=== YOUR GOAL ===
Whenever "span" occurs in a line of the material, list that line.

(MATERIAL PROVIDED Opens)

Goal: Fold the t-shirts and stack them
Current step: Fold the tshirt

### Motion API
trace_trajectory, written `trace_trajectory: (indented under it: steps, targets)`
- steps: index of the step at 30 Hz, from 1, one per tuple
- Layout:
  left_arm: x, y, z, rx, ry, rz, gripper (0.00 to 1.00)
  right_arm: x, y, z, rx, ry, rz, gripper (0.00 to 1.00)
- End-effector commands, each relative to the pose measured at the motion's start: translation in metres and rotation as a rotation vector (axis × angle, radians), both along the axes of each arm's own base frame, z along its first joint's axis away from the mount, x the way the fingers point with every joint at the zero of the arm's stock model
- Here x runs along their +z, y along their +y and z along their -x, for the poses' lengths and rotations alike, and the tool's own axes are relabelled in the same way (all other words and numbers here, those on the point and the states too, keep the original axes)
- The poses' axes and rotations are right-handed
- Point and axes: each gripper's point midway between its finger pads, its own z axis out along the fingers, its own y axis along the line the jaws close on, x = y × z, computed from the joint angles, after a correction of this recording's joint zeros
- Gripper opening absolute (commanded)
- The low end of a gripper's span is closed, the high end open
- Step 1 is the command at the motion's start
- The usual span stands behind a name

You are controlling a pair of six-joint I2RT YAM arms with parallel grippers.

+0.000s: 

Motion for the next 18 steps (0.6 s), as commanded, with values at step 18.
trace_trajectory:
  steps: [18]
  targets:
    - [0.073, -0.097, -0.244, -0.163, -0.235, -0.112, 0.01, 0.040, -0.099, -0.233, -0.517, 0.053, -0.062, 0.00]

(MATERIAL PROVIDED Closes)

=== ANSWER BOX ===
- The low end of a gripper's span is closed, the high end open
- The usual span stands behind a name

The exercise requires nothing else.